# EXERCISE DIRECTIONS
With the pictures left out, restate every entry word for word.

# GIVEN ENTRIES
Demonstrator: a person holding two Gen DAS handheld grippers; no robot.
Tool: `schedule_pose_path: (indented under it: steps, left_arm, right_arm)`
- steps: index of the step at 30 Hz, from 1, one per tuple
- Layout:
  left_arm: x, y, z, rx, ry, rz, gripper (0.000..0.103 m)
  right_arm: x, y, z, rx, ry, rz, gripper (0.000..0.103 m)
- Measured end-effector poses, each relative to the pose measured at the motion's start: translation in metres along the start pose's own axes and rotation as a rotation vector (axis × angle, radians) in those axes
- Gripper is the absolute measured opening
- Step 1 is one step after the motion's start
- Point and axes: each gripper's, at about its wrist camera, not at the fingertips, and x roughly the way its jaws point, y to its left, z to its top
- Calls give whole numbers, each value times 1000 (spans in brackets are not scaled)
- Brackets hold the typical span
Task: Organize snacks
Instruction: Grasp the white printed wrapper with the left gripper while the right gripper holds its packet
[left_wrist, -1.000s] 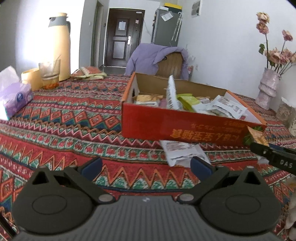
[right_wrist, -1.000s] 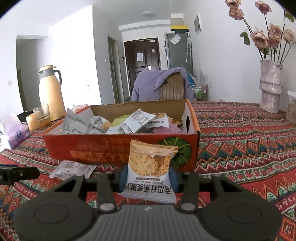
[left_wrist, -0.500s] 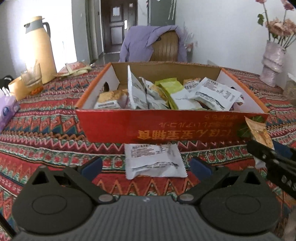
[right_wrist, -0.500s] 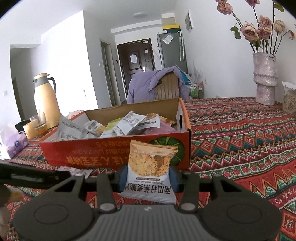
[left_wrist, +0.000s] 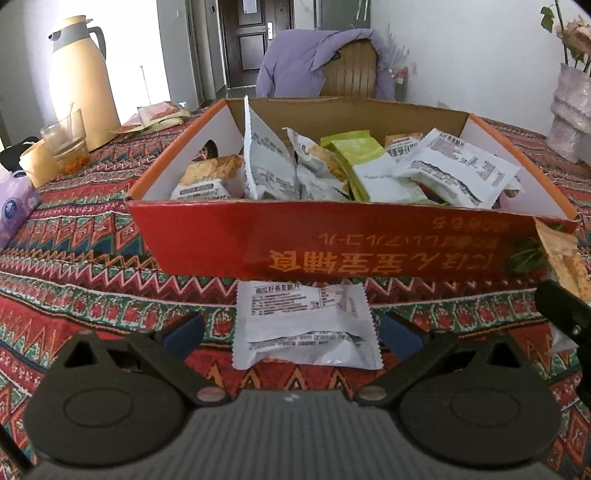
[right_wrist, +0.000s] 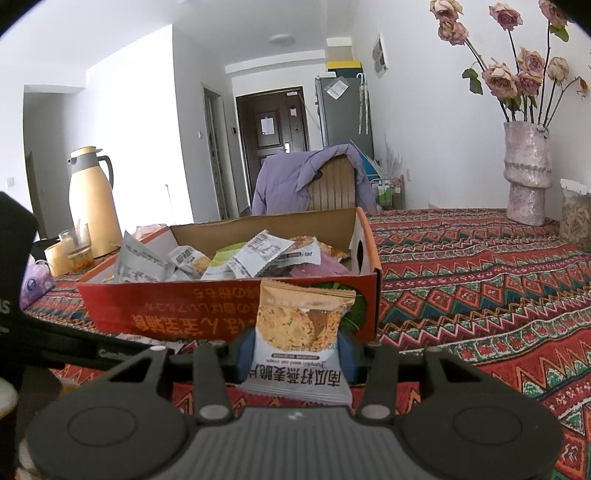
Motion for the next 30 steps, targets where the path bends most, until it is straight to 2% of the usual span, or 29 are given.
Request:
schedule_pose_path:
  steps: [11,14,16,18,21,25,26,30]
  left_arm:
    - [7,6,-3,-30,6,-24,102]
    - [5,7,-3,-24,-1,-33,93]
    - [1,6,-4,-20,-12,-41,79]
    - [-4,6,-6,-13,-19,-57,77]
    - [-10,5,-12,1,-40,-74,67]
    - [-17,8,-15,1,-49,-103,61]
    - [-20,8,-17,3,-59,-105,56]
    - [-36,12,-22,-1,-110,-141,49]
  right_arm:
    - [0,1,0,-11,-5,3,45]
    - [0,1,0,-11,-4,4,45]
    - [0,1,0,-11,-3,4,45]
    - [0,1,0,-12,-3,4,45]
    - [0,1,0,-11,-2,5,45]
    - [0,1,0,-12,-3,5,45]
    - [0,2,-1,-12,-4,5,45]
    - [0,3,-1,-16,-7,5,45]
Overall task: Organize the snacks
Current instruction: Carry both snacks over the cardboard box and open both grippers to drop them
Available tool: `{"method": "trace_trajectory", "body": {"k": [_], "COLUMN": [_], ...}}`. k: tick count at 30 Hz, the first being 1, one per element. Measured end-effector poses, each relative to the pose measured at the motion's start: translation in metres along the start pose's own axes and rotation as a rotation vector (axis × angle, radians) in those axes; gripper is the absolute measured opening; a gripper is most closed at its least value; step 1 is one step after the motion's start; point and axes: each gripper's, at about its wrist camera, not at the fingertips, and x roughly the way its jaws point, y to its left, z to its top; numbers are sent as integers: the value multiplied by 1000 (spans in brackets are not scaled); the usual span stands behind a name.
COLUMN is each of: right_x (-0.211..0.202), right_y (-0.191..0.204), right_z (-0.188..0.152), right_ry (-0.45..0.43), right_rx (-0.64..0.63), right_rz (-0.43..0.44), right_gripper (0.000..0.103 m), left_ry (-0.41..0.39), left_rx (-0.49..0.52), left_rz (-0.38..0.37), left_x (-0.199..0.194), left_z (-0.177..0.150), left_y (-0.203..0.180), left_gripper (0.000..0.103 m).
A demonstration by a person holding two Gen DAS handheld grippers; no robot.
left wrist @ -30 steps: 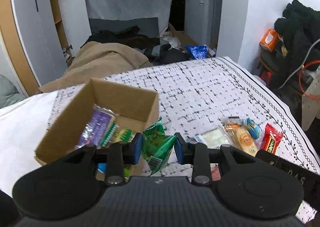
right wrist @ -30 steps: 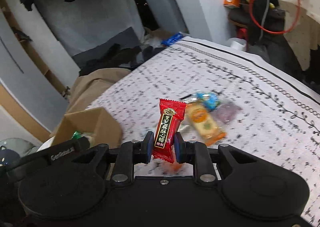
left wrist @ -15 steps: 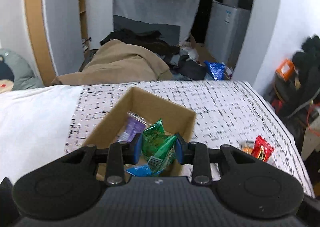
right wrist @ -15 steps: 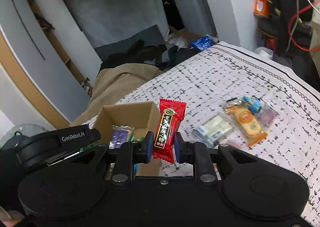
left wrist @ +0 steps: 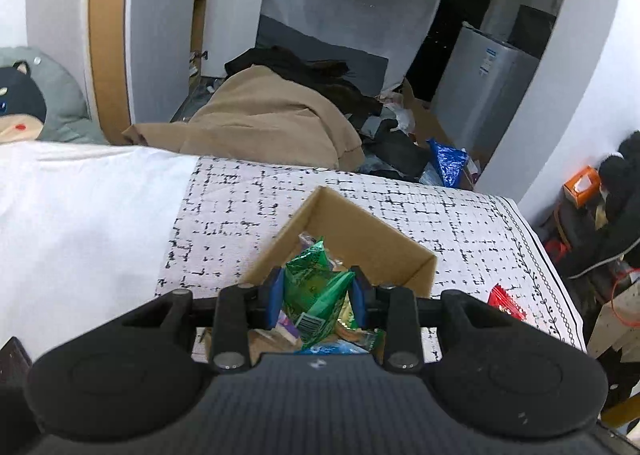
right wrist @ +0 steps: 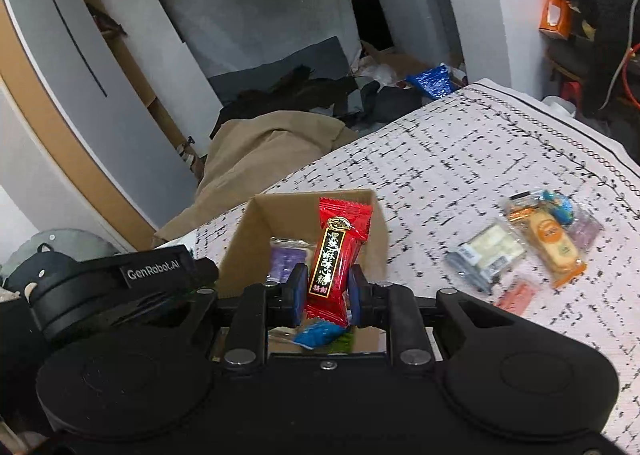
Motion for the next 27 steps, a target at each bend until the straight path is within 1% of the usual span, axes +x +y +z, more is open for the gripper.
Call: {"method": "trace_trajectory", "body": {"k": [7,15,20,23,27], "right_x": [15,36,45,48,47], "right_y": [21,37,37,37,34], "right_z": [-2,-2,-2,-3,-3], "right_ry": [28,66,94,105,108], "right_rx": [-26,-30,-12,-2,10], "right_rz": [16,32,59,67,84], "right_gripper": [22,22,22,26,27], "left_ry": [51,93,110,119,119], "left_rx": [-45,-117,-149,-160,-173], "left_rz": [-22,5,-7,-1,-9], "left_x": [10,21,25,27,27], "left_z": [4,8,12,13,14], "left_y": [21,39,46,48,51], "left_gripper": [34,34,39,42,44]}}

# EXPECTED OUTPUT
Demonstrator: a person holding two Gen DAS handheld grippers; no robot.
Tool: `schedule_pose_path: (indented under it: steps, left_arm, right_arm)`
- steps: index of the step at 30 Hz, from 1, one per tuple
- Layout:
  left_arm: x, y, z, rx, ry, rz, gripper (0.000..0.103 m)
  right_arm: x, y, z, rx, ry, rz, gripper (0.000..0.103 m)
- Measured end-effector poses, each relative to the pose measured at the motion's start: translation in metres along the start pose's own axes and rotation as a rotation vector (axis × angle, radians) in those axes
- Gripper is the absolute measured opening
- Step 1 is one step after the motion's start
- Point and axes: each gripper's, at about its wrist camera, not at the fingertips, and x roughly the way its jaws point, y to its left, z to its top
- Calls give whole numbers, each value times 1000 (spans in brackets are not scaled)
- Brackets hold the typical span
Task: Organize snacks
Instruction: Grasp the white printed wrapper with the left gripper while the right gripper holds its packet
[left_wrist, -1.000s] 
[right_wrist, -1.000s] 
[left_wrist, -0.500s] 
[right_wrist, -0.500s] 
[left_wrist, +0.000s] 
[right_wrist, +0.000s] 
Motion for the next 30 steps, targets where the path bends most, until it is straight to 2% of the usual span, or 29 are given.
Request:
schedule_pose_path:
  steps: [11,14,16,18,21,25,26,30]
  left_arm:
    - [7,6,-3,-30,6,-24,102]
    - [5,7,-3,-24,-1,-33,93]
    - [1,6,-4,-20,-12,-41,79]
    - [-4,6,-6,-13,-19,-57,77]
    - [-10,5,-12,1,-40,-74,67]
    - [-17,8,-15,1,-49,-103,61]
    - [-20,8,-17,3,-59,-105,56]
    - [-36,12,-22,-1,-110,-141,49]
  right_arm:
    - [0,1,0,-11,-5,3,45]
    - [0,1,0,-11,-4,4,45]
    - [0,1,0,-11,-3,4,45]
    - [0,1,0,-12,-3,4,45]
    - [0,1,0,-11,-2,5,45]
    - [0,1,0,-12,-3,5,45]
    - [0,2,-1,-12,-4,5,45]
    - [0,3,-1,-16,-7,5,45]
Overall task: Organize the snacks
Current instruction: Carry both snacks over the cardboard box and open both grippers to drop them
Available tool: `{"method": "trace_trajectory", "body": {"k": [_], "COLUMN": [_], ...}}`. k: tick count at 30 Hz, the first being 1, one per element. Measured end-effector poses, each relative to the pose measured at the motion's start: translation in metres along the start pose's own axes and rotation as a rotation vector (axis × angle, radians) in those axes; gripper is the absolute measured opening; a gripper is most closed at its least value; step 1 is one step after the motion's start; point and axes: each gripper's, at about its wrist camera, not at the fingertips, and x roughly the way its jaws point, y to its left, z to its top; numbers are sent as integers: the value multiplied by 1000 (spans in brackets are not scaled); the usual span stands behind a name.
COLUMN is each of: right_x (-0.211..0.202), right_y (-0.191..0.204), right_z (-0.188..0.152), right_ry (-0.45..0.43), right_rx (-0.64..0.63), right_rz (-0.43..0.44), right_gripper (0.000..0.103 m), left_ry (-0.41..0.39), left_rx (-0.49..0.52), left_rz (-0.38..0.37), left_x (-0.199..0.194), left_z (-0.177..0.150), left_y (-0.203..0.180), left_gripper (0.000..0.103 m).
A demonstration by a person holding two Gen DAS handheld grippers; no robot.
left wrist @ -30 steps: 
right wrist @ -30 steps: 
left wrist @ -15 steps: 
right wrist @ -15 steps: 
left wrist @ +0 steps: 
right wrist @ +0 steps: 
Motion for the next 27 steps, a target at each bend until the straight path is within 1% of the usual span, axes +x +y +z, more is open for the gripper.
Call: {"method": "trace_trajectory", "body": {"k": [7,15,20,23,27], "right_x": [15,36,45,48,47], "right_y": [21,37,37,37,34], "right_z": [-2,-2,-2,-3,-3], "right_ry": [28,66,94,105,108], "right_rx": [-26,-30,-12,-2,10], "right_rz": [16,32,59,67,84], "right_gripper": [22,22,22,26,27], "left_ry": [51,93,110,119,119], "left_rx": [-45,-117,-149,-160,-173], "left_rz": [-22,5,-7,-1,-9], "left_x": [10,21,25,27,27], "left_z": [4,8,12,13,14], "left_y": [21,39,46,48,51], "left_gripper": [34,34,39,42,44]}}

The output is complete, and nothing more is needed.